In previous installments we constructed our mobile development toolchain and cross compiled, installed, and executed TCPDUMP on our CyanogenMod Mobile Device. Now it's time to complete our mission by forwarding packets captured by TPCDUMP on our CyanogenMod Mobile Deice to Wireshark on our Debian Workstation in order to conduct realtime mobile device network traffic monitoring within a slick GUI interface. First we'll need to download Netcat, the network Swiss army knife. And of course we'll need to cross compile Netcat for ARM processors. I sure hope you were paying attention in the previous installments! First unpack Netcat:
root@debian $ tar zxvf netcat-0.7.1.tar.gz [OUTPUT TRUNCATED]
Then move into the newly created Netcat directory and set the "CC" environment variable to specify the ARM C compiler and the "LDFLAGS" environment variable to specify static linking:
root@debian $ cd netcat-0.7.1 root@debian $ export CC=arm-linux-gnueabi-gcc root@debian $ export LDFLAGS=-static
Note this environment variable syntax is specific to Bash and other Bourne shell derivatives. Now configure and make Netcat:
root@debian $ ./configure --host=arm-linux [OUTPUT TRUNCATED] root@debian bash $ make [OUTPUT TRUNCATED]
The cross compiled library will be located in the source directory, so let's move there. Survey says?
root@debian bash $ cd src/ root@debian bash $ file netcat netcat: ELF 32-bit LSB executable, ARM, EABI5 version 1 (SYSV), statically linked, for GNU/Linux 2.6.18, BuildID[sha1]=7897b8bee37231a10b259e8be5832a6371d9ae47, not stripped
Winner Winner Chicken Dinner! Cross compiling was successful! Let's decrease the file size by more than 20% by stripping the symbols:
root@debian bash $ arm-linux-gnueabi-strip netcat
Finally let's copy Netcat from our Debian Workstation to our CyanogenMod Mobile Device:
root@debian bash $ adb push netcat /system/xbin 1238 KB/s (564848 bytes in 0.445s)

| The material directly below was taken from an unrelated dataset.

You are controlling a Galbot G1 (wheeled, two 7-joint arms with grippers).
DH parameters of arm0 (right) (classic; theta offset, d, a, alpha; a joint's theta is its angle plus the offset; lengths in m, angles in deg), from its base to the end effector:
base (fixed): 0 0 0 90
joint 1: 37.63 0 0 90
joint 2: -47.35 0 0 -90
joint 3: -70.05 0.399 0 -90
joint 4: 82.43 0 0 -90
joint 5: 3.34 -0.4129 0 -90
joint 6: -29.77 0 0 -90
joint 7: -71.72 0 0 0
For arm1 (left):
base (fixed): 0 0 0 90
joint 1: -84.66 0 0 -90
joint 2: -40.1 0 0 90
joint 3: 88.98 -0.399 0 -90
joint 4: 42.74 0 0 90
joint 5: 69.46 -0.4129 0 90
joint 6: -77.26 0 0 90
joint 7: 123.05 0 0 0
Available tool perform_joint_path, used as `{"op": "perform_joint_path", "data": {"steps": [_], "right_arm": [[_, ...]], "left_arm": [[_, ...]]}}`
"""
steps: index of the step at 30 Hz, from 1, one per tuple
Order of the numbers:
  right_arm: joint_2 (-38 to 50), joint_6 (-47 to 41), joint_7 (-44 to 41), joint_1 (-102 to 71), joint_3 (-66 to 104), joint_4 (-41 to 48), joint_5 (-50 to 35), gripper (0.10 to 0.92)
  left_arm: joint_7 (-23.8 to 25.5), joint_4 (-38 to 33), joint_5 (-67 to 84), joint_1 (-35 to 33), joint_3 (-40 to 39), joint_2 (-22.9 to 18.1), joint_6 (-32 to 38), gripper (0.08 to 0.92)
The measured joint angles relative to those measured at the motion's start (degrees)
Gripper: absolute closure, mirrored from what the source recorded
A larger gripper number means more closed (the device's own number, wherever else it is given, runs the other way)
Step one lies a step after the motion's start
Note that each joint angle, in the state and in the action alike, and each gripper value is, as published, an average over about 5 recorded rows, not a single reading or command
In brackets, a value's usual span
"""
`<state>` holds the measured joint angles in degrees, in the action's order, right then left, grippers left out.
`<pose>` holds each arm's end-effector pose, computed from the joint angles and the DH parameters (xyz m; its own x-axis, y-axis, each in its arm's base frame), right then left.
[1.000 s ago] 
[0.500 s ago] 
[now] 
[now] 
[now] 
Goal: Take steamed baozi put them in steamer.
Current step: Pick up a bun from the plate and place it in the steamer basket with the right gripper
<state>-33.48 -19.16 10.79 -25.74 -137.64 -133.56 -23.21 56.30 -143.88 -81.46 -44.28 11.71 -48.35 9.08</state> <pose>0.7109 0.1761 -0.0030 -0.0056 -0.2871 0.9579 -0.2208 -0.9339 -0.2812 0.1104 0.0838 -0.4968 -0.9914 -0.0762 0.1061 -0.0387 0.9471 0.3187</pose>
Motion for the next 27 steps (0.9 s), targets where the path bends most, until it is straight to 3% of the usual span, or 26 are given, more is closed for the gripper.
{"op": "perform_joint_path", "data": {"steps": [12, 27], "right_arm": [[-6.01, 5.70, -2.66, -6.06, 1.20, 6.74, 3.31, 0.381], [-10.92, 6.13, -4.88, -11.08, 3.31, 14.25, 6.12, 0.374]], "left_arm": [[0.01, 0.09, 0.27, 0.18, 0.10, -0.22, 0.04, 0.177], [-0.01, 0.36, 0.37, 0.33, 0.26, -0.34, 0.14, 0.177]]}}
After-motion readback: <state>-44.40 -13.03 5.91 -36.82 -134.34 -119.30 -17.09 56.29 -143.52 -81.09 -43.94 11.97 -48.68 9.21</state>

Now it's time for our final trick! First we'll need a root shell on our CyanogenMod Mobile Device, so if you don't already have one let's make it happen:
root@debian $ adb root restarting adb as root root@debian $ adb remount remount succeeded
Next let's configure ADB to enable port forwarding between a port on the CyanogenMod Mobile Device and a port on the Debian Workstation:
root@debian $ adb forward tcp:31337 tcp:31337
This port will be forwarded over the USB cable unless you've enabled the "ADB over network" option. You can verify port forwarding with the following command:
root@debian $ adb forward --list 015d3fb62b30100b tcp:31337 tcp:31337
You can select any port that is not being used on the CyanogenMod Mobile Device or Debian Workstation. You can even select different port numbers on the CyanogenMod Mobile Device and Debian Workstation, but that makes things a little confusing. Keep it simple, stupid. Now let's execute TCPDUMP in order to capture all HTTP packets transmitted over the wireless network interface and then utilize Netcat to transmit them to the forwarded port on the CyanogenMod Mobile Device:
root@debian $ adb shell "tcpdump -i wlan0 -s 1514 -w - -nS port 80 | netcat -l -p 31337"
Make sure you include the quotation marks so that Netcat is executed on our CyanogenMod Mobile Device, not our Debian Workstation. Finally let's execute Wireshark in order to receive packets from the forwarded port on the Debian Workstation:
root@debian $ netcat localhost 31337 | wireshark -i - -kS
Now we'll see all packets that are captured on our CyanogenMod Mobile Device displayed within Wireshark on our Debian Workstation:
#Winning! Note that the Wireshark "Stop" and "Start" buttons won't work. If you want to restart the packet capture or modify the packet capture settings you'll have to relaunch the last two commands. Well it's been a long and hopefully rewarding journey. We installed our mobile development toolchain, cross compiled LIBPCAP and TCPDUMP, installed and executed TCPDUMP on our mobile device, and finally put all the pieces together in order to forward packets captured by TPCDUMP on our CyanogenMod Mobile Device to Wireshark on our Debian Workstation in order to conduct realtime mobile device network traffic monitoring within a slick GUI interface. The Holy Grail!